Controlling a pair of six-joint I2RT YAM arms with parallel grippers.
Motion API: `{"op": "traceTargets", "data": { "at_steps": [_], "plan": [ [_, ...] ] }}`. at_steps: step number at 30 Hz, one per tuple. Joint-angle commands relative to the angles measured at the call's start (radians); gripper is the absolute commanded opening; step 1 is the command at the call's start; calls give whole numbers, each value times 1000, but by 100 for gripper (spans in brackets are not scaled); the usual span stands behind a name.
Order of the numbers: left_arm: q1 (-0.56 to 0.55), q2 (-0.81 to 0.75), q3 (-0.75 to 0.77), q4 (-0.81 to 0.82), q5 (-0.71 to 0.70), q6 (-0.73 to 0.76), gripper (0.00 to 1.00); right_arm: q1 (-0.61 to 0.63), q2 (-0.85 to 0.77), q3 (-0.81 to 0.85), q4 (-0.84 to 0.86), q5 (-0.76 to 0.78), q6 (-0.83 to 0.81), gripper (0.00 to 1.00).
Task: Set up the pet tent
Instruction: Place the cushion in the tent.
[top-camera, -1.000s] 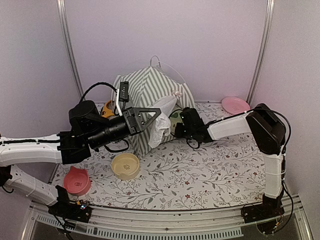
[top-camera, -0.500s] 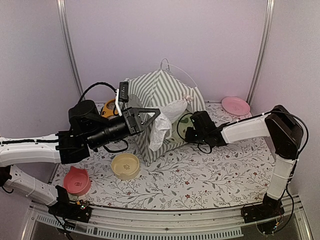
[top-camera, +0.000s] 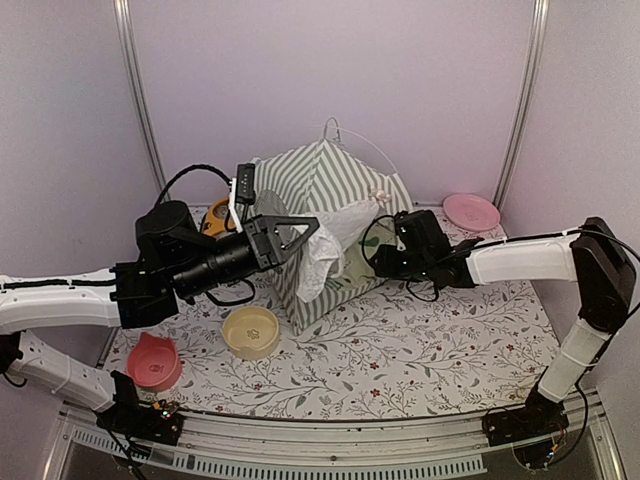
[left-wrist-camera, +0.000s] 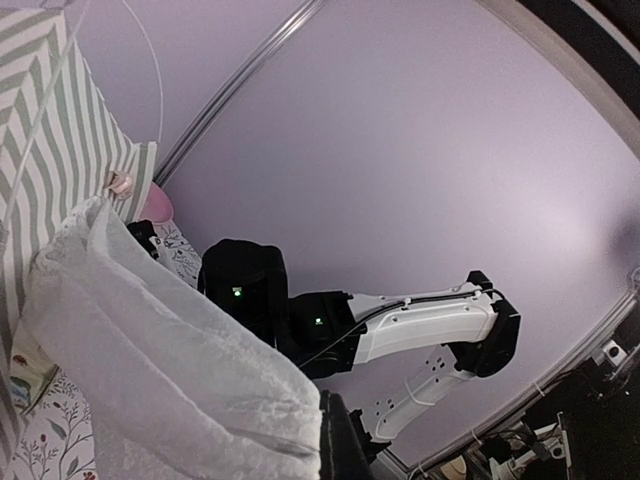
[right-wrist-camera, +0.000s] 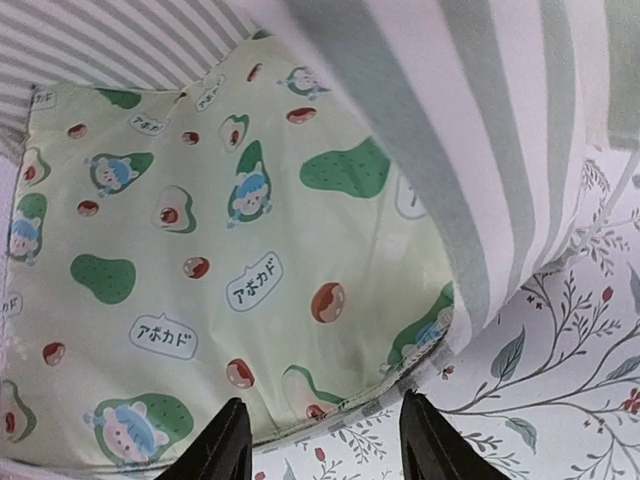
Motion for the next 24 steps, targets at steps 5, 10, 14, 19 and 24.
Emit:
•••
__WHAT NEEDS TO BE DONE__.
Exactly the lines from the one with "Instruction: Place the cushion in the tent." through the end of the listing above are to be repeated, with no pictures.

__TASK OUTPUT__.
Instruction: Place the cushion in the tent.
[top-camera, -1.000s] 
[top-camera, -0.500s] 
[top-camera, +0.000s] 
[left-wrist-camera, +0.000s] 
[right-wrist-camera, +0.000s] 
Motion for the next 24 steps, targets at steps 5, 10, 14, 19 and 24.
Emit:

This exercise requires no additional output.